Hyungwon tidak tahu harus bicara apalagi, selain menuruti Sehun. Ia baru melihat sorot mata penuh harap dari sosok Oh Sehun. “Semoga kau bisa pergi ke tempat yang baik dan mendapatkan kebahagianmu.”

Sehun merangkul bahu Hyungwon dan tersenyum sekilas. Mereka tidak pernah tahu akan mengucapkan selamat tinggal seperti ini, di depan pohon yang mungkin sebentar lagi menghilang bersama pemiliknya.

≈ ≈ ≈

Sehun duduk bersila, menempelkan punggung di sandaran kasur. Memerhatikan wajah damai Sejeong yang tengah tertidur. “Kau sudah bangun,” katanya setelah kedua kelopak mata cantik milik Sejeong terbuka perlahan.

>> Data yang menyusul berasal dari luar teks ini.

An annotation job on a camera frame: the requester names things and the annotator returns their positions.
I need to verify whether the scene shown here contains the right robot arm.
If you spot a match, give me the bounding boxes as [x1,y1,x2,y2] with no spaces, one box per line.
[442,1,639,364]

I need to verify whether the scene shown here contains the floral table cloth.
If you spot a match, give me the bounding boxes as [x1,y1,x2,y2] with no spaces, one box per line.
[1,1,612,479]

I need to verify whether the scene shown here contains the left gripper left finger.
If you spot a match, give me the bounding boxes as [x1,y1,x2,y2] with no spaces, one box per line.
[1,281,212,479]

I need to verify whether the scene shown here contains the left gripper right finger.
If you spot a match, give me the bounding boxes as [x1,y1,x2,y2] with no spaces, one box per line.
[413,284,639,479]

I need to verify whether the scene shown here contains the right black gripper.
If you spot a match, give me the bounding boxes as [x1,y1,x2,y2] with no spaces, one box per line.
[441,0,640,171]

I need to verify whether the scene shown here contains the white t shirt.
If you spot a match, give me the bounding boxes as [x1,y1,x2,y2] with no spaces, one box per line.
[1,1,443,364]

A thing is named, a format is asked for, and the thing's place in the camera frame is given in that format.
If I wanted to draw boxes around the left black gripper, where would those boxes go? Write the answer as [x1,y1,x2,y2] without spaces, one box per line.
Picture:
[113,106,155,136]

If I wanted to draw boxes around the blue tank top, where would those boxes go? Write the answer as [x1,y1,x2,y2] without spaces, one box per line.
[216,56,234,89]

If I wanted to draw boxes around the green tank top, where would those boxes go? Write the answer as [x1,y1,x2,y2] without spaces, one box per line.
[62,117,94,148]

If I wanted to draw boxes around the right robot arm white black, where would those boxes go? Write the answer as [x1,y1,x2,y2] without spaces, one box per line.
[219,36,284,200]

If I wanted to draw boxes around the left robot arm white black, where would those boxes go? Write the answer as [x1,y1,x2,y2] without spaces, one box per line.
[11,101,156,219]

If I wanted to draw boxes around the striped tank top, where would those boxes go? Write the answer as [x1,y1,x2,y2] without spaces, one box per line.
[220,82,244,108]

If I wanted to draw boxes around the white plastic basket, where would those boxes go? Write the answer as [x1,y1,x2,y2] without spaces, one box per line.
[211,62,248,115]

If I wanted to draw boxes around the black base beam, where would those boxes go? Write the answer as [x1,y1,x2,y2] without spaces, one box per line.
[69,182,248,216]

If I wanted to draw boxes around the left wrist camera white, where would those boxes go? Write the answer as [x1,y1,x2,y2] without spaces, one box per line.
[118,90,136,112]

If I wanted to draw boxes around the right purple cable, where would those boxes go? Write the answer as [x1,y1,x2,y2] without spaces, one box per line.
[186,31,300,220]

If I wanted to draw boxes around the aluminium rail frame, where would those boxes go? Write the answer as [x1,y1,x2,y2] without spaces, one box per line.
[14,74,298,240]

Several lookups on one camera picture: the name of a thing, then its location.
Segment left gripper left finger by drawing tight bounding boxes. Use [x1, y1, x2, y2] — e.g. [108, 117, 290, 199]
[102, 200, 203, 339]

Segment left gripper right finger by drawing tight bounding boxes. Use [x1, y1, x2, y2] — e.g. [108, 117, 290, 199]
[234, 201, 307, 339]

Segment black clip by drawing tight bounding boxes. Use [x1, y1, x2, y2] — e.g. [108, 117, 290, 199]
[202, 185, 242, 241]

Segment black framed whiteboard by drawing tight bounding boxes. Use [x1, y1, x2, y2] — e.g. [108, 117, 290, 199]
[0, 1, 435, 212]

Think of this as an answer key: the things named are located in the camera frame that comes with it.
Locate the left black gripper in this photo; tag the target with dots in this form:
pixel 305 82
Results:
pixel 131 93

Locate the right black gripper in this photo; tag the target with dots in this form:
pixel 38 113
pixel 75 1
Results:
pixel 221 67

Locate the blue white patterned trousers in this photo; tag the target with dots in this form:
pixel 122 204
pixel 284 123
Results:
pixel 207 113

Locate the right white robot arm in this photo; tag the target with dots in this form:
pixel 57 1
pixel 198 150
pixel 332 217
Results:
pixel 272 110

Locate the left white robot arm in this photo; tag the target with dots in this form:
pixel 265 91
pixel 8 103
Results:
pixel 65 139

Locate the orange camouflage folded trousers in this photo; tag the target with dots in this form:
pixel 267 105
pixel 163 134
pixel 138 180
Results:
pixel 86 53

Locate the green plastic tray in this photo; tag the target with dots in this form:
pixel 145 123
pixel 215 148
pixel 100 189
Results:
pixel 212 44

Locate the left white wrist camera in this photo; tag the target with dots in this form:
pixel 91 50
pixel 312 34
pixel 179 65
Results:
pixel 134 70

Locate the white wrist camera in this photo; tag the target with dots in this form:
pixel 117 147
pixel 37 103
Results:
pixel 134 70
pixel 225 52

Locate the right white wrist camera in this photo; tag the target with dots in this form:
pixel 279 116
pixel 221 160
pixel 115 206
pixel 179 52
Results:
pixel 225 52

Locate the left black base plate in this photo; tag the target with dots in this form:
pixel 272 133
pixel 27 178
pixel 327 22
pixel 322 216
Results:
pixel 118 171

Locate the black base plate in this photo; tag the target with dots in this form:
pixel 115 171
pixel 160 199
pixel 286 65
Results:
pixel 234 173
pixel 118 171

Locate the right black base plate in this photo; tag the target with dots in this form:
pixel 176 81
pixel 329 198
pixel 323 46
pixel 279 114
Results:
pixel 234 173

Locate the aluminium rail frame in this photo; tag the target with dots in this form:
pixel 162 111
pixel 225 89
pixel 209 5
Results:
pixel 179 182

“Selamat pagi,” rasanya Sejeong baru saja mengalami déjà vu, dulu ia yang memerhatikan Sehun, diberi ucapan selamat pagi oleh pria itu. “Seharusnya kau bangunkan aku.”

Sehun memalingkan wajahnya, ia tak sanggup menatap mata Sejeong lama-lama. “Waktuku hanya sampai hari ini, jaga dirimu, jangan berbuat nekat lagi dan ingat aku sebagai kenangan terindahmu.” Sehun langsung mengucapkan perpisahan tanpa basa-basi lagi.

“Salam perpisahan, aku tidak menyukainya. Dan apa-apaan itu kenangan terindah…” sahut Sejeong langsung terduduk tegak.

“Bantu aku untuk menarik pedangnya, setelah itu aku akan baik-baik saja.” Sehun mencoba bicara setenang mungkin.

Sejeong tidak harus kehilangan jiwanya, asal kau tidak terlahir kembali.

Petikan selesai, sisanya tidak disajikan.